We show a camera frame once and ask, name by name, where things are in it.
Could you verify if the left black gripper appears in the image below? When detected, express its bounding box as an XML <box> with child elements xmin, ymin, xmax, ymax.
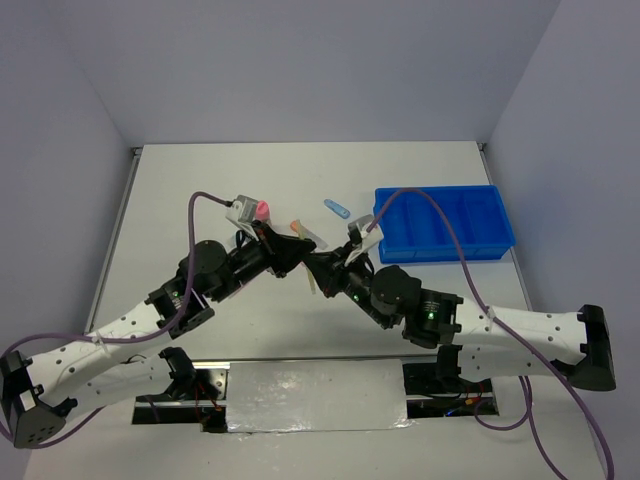
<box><xmin>210</xmin><ymin>220</ymin><xmax>316</xmax><ymax>303</ymax></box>

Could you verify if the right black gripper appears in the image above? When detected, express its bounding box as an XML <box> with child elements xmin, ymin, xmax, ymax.
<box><xmin>304</xmin><ymin>239</ymin><xmax>393</xmax><ymax>328</ymax></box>

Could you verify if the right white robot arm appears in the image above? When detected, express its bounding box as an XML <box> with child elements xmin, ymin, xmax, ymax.
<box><xmin>304</xmin><ymin>248</ymin><xmax>616</xmax><ymax>391</ymax></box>

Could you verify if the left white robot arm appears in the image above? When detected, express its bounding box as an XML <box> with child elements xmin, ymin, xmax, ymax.
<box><xmin>1</xmin><ymin>221</ymin><xmax>316</xmax><ymax>449</ymax></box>

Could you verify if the orange capped clear tube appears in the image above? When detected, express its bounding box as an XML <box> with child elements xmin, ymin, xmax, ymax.
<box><xmin>290</xmin><ymin>219</ymin><xmax>328</xmax><ymax>250</ymax></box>

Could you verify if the pink capped glue bottle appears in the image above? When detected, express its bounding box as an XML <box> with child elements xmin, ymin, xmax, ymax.
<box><xmin>255</xmin><ymin>200</ymin><xmax>271</xmax><ymax>224</ymax></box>

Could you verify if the light blue eraser stick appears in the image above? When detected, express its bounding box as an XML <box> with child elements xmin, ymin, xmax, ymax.
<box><xmin>324</xmin><ymin>199</ymin><xmax>351</xmax><ymax>219</ymax></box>

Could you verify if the blue divided plastic bin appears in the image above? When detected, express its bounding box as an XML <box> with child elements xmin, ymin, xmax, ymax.
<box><xmin>373</xmin><ymin>185</ymin><xmax>516</xmax><ymax>264</ymax></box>

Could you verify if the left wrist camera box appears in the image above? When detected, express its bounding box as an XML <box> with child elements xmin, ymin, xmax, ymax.
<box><xmin>225</xmin><ymin>195</ymin><xmax>259</xmax><ymax>228</ymax></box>

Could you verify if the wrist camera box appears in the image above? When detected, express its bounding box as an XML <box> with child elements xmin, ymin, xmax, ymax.
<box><xmin>225</xmin><ymin>195</ymin><xmax>259</xmax><ymax>228</ymax></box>
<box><xmin>345</xmin><ymin>215</ymin><xmax>384</xmax><ymax>265</ymax></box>

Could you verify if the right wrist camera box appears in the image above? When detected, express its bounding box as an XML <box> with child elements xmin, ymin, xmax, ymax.
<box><xmin>345</xmin><ymin>215</ymin><xmax>384</xmax><ymax>265</ymax></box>

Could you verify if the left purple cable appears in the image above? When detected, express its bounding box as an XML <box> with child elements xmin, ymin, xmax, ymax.
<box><xmin>0</xmin><ymin>191</ymin><xmax>236</xmax><ymax>446</ymax></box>

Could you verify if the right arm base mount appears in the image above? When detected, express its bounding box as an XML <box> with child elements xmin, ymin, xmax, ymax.
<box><xmin>402</xmin><ymin>361</ymin><xmax>498</xmax><ymax>420</ymax></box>

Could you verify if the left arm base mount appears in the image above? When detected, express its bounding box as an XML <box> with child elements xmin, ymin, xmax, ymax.
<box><xmin>131</xmin><ymin>347</ymin><xmax>229</xmax><ymax>434</ymax></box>

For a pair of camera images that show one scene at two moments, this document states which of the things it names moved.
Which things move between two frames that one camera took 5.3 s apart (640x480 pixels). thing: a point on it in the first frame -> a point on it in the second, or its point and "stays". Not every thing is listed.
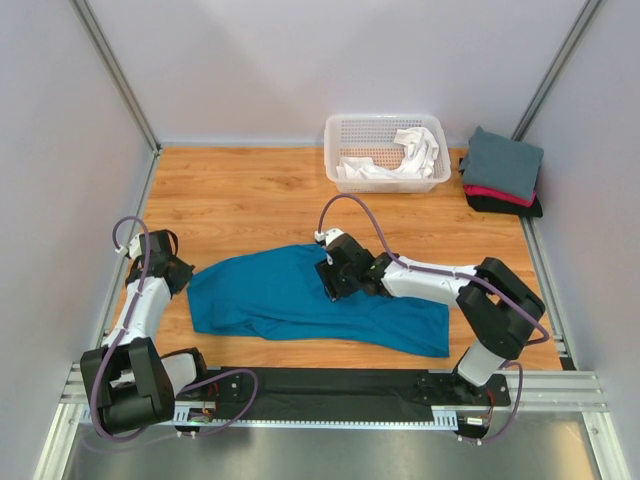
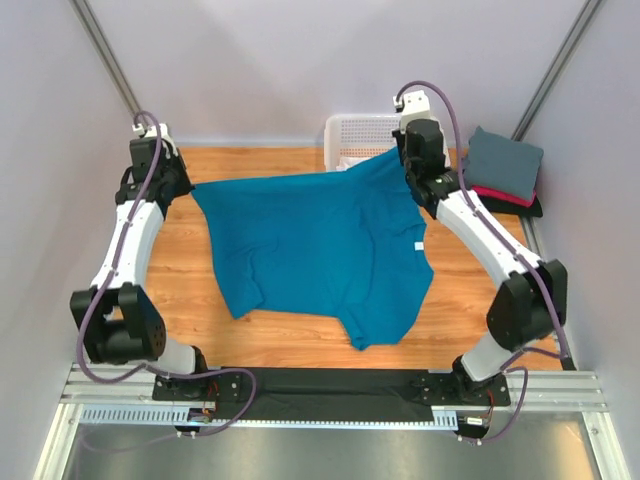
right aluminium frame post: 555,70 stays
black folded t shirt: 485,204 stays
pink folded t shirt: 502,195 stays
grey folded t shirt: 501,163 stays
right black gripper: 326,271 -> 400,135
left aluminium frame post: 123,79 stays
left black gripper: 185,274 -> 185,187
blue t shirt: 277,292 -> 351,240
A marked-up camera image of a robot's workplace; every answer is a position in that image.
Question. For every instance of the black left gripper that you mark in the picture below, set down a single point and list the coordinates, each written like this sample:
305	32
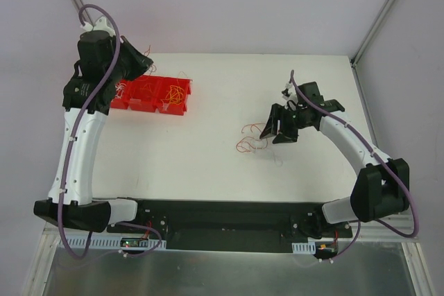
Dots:
135	63

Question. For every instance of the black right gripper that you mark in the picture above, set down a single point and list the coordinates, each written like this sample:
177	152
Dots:
288	120

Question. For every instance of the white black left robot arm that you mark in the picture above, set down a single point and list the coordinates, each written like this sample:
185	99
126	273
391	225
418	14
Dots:
104	60

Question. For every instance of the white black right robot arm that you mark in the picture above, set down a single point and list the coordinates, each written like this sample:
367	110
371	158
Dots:
379	190

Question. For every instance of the red plastic bin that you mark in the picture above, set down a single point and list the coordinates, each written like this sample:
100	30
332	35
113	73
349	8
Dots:
148	93

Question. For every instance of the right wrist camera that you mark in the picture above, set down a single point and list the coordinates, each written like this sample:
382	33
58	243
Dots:
290	97

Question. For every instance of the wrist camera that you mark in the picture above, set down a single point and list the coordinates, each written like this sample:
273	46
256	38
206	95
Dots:
101	24
290	97

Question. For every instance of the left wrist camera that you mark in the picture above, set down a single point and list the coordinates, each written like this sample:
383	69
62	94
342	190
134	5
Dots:
101	24

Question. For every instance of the aluminium frame post right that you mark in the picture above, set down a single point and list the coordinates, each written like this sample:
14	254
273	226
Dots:
375	27

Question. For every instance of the white slotted cable duct right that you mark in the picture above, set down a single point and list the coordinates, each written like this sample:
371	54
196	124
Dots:
304	248

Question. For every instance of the white slotted cable duct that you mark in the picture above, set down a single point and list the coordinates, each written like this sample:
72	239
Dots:
304	248
115	243

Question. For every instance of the white slotted cable duct left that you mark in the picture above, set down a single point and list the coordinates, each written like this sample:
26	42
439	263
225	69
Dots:
115	243

----

Copy out, from the records above, every line that holds the string "blue".

- [Solution to the exercise]
Could you verify if the light blue eraser stick appears in the image above? When detected, express its bounding box as an XML <box> with child elements xmin, ymin, xmax, ymax.
Could you verify if the blue divided plastic bin appears in the image above? When detected, express its bounding box as an XML <box> with child elements xmin, ymin, xmax, ymax.
blue t shirt: 277,292 -> 351,240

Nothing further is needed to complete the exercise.